UAW Starts Card Drive on VW in Chattanooga

by | Mar 26, 2012 | Labor Relations Ink

A Chattanooga news outlet has reported that since early March UAW organizers have been at the gates and holding meetings to gather signed authorization cards from Volkswagen workers.  One VW employee told a reporter he was gathering signatures in the plant during breaks.  It is also rumored that UAW organizers have been meeting with small groups of shop floor activists for several months. Last summer UAW President Bob King traveled to Germany to coordinate support from IG Metall, the union for German Volkswagen workers setting off the first serious speculations about Volkswagen as the UAW’s first (and perhaps only plausible) target to come out of over a year of UAW staff on the ground throughout the south poking around for a ripe target. News of the card drive came as the company announced it was adding 600 jobs to its Chattanooga facility, for a total of over 3000 hourly positions.  Both those new jobs and the UAW card drive were discussed in a closed-door meeting between employees and visiting VW executives last week.  Several sources said workers stood up and cheered after one employee told the execs the plant was a great place to work and didn’t need a union.

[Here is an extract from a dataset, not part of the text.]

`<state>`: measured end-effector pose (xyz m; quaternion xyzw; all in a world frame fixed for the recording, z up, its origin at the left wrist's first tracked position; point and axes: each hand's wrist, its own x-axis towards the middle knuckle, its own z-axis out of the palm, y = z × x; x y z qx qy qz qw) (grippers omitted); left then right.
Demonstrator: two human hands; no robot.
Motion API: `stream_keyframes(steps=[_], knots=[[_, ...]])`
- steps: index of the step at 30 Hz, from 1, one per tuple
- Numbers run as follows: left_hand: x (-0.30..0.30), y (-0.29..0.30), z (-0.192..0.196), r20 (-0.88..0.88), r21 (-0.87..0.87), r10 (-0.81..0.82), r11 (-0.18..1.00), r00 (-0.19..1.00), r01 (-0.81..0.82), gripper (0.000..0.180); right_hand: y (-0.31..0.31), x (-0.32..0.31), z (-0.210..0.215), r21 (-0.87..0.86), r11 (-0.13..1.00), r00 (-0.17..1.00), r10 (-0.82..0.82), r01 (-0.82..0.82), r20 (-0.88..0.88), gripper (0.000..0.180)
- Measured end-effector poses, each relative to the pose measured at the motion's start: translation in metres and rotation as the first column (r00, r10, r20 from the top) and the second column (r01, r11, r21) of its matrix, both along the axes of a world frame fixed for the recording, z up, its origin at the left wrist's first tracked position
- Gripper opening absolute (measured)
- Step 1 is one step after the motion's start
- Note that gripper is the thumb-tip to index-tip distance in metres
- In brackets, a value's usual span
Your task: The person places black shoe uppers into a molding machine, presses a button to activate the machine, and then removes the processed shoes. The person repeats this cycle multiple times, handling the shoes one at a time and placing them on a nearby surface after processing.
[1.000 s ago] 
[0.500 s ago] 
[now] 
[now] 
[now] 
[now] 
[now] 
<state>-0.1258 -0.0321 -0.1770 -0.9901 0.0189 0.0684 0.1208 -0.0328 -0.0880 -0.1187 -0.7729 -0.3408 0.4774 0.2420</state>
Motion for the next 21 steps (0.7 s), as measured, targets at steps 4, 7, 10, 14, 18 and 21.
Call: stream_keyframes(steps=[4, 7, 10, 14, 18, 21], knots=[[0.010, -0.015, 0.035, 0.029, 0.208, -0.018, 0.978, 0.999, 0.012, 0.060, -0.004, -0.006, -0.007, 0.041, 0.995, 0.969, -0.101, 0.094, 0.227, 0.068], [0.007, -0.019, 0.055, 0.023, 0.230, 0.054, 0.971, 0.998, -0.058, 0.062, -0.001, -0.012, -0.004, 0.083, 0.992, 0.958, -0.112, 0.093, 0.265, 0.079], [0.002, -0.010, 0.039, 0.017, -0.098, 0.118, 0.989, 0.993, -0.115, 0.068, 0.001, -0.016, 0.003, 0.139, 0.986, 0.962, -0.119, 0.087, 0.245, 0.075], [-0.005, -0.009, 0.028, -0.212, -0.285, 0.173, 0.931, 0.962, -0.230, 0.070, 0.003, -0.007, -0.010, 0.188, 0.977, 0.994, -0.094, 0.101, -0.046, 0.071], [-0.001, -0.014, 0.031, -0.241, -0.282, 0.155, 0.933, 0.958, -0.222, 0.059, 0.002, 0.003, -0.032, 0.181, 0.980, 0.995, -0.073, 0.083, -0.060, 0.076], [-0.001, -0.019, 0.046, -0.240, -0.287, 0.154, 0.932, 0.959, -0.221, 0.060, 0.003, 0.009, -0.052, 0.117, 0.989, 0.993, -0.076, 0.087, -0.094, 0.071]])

VW workers in Chattanooga make around $15 less a month (after dues deduction) than UAW second tier workers in the GM Springhill plant down the road. Bob King and other leaders of the UAW have repeatedly let slip that organizing of a foreign automaker in the South is critical to the very survival of the UAW – the implication there being that what the workers in Chattanooga might want is at best a secondary issue, at least to the UAW.